FREDERICK, Md. -- Making a film in three days seems a little more challenging once you toss the element of surprise onto the pile.

But that's the point. The 72 Film Fest is supposed to be hard.

"It's really difficult," said founder and organizer Jason Streff. "It's, honestly, 72 hours of no sleep at all. You push your body to the limit. You're out of your mind writing these things, trying to edit them and direct things. It's amazing if you can get it done on time."

The 72 Film Fest is a filmmaking contest where entrants have 72 hours to write, direct and edit a film based on secret criteria, which they learn just before the 72-hour time frame begins.


Films will be screened Friday and Saturday at the Weinberg Center for the Arts. Finalists will be announced at the Friday-night screening. Top films will be shown Saturday, said founder and organizer Clark Kline.

"There's a lot of venues for art. There's a lot of venues for music. There's a lot of venues for other artists in and around the Frederick area. But there's not a lot of local venues for filmmakers," Kline said. "This is one place where filmmakers can all come out and show off their stuff, all under one roof and all under one sitting."

As the 72 Film Fest enters its third year, the criteria grows tougher, Kline said. This year, filmmakers had to base their films off of the first lines from literature.
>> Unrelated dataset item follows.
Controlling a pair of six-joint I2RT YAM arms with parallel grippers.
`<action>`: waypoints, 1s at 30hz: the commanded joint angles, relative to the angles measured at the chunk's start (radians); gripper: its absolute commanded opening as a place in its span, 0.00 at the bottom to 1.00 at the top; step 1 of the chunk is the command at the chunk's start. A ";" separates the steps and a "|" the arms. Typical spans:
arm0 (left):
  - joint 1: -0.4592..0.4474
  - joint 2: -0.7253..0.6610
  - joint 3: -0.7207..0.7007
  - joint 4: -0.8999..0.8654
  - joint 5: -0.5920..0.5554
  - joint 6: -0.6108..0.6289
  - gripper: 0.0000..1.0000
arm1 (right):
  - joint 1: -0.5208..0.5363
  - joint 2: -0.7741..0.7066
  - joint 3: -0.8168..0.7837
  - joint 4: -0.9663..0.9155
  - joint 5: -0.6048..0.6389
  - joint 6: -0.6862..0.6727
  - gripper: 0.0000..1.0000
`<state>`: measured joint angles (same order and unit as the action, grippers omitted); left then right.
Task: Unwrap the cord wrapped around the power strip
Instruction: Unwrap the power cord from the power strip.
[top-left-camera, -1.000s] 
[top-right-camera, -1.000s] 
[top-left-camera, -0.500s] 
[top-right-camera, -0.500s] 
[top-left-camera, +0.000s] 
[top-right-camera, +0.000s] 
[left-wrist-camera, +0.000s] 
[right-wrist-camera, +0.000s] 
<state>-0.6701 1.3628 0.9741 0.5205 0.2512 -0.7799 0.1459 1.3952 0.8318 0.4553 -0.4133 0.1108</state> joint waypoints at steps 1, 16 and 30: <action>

The clock started ticking after the launch party ended Thursday, Oct. 2.

Dave Termini, 58, of Ijamsville, Md., entered last year, when filmmakers had to make movies based on proverbs. His theme last year?
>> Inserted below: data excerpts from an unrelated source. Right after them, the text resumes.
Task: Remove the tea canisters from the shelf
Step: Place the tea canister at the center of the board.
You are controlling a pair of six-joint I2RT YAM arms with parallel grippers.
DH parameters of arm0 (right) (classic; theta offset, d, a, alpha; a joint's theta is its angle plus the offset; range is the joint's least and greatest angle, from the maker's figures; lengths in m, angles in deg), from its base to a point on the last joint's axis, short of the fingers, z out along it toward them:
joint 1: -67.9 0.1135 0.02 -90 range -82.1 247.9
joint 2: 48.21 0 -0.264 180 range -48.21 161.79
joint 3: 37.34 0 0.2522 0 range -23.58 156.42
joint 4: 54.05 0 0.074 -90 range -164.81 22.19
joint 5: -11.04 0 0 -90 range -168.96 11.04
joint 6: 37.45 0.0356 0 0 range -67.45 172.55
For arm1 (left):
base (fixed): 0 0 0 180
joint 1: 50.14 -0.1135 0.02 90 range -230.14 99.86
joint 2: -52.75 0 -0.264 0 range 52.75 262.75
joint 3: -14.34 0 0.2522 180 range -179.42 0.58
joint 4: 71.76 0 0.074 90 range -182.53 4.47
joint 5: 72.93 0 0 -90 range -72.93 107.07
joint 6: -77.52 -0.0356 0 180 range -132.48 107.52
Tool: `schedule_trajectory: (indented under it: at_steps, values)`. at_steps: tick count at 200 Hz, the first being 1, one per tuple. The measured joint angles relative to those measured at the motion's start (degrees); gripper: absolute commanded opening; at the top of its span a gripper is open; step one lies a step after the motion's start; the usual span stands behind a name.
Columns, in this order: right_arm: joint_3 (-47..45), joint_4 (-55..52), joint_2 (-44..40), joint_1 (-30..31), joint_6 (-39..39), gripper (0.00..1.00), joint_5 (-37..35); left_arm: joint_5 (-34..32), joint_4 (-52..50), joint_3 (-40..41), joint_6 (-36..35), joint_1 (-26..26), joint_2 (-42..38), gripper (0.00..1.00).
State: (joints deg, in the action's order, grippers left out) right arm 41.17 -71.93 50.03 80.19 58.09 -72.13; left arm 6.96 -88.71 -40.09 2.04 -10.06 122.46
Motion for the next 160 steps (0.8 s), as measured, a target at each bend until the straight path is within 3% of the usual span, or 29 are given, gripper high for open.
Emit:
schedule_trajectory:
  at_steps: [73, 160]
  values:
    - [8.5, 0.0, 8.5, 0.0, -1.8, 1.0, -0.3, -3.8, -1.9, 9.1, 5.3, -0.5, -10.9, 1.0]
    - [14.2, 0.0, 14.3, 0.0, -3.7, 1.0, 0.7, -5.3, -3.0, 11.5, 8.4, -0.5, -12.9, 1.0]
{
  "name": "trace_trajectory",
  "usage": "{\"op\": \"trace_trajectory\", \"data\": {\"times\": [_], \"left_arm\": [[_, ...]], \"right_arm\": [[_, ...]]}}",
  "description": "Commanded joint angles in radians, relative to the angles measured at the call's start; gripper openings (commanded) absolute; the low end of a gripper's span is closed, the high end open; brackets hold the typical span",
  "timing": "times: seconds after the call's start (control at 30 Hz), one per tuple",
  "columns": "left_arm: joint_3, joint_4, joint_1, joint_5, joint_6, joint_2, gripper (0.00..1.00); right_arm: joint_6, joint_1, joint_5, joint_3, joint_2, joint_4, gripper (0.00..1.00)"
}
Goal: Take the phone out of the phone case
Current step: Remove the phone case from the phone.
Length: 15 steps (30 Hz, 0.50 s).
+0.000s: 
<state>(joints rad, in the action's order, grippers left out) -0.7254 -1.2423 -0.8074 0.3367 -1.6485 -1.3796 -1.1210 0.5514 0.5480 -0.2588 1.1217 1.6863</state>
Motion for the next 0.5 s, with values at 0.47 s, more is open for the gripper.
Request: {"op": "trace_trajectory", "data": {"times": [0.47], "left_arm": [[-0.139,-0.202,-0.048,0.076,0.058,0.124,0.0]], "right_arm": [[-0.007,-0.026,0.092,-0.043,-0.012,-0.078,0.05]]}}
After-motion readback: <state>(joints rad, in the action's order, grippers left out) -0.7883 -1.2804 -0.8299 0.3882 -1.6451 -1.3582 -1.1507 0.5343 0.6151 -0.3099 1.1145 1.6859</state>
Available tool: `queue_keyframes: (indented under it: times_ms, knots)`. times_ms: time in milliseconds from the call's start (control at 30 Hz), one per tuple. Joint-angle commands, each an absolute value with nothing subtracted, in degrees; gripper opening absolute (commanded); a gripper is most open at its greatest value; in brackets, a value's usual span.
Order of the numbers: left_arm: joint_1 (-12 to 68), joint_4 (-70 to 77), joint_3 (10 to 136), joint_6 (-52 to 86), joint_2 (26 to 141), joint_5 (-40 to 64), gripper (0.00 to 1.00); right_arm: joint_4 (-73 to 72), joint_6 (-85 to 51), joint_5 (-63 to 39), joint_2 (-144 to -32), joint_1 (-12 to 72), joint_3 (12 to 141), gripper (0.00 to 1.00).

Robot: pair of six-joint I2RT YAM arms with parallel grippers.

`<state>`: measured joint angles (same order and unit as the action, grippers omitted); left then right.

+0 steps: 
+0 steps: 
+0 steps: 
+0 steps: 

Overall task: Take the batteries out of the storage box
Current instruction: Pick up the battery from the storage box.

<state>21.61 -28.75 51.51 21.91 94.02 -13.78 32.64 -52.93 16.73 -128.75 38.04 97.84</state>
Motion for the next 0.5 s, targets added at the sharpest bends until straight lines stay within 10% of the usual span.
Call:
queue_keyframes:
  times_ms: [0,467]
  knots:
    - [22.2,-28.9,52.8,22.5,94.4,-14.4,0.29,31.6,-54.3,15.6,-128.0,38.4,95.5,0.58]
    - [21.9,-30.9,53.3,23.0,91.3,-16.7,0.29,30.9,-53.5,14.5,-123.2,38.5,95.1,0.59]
"In times of great danger, you're allowed to cross the bridge with the devil" and "Bulgaria," Termini said.

"We worked three days without sleep and came up with a nice movie. We didn't win anything but we had fun," he said.

This year, Kline said, 35 filmmakers had signed up. Only 29 teams turned in films on time.

Last year's winner, Mike Yamrus, 26, of Frederick, said he's hoping for a repeat victory this year.

"The hardest part is probably getting organized, getting your criteria, and determining what you want to make out of it," Yamrus said.

Rick Rodriguez, 25, of Frederick, entered the contest this year for the first time. He's not worried about the three-day timetable. He said he and his friends post random movies on YouTube.

"They're getting more creative as time passes because I'm getting more familiar with Windows Movie Maker and the software we're using and we've got a much nicer camera now that we're doing this competition," Rodriguez said. "My expectations are reasonably high."

If you go ...

WHAT: 72 Film Fest

WHEN: 7:30 p.m. Friday, Oct. 10, and Saturday, Oct. 11. All entries will be shown Friday. Highest judged entries, audience favorites and film-festival shorts will be shown Saturday.

WHERE: Weinberg Center for the Arts, 20 W. Patrick St., Frederick Md.

COST: $10, single tickets; $17 for both days.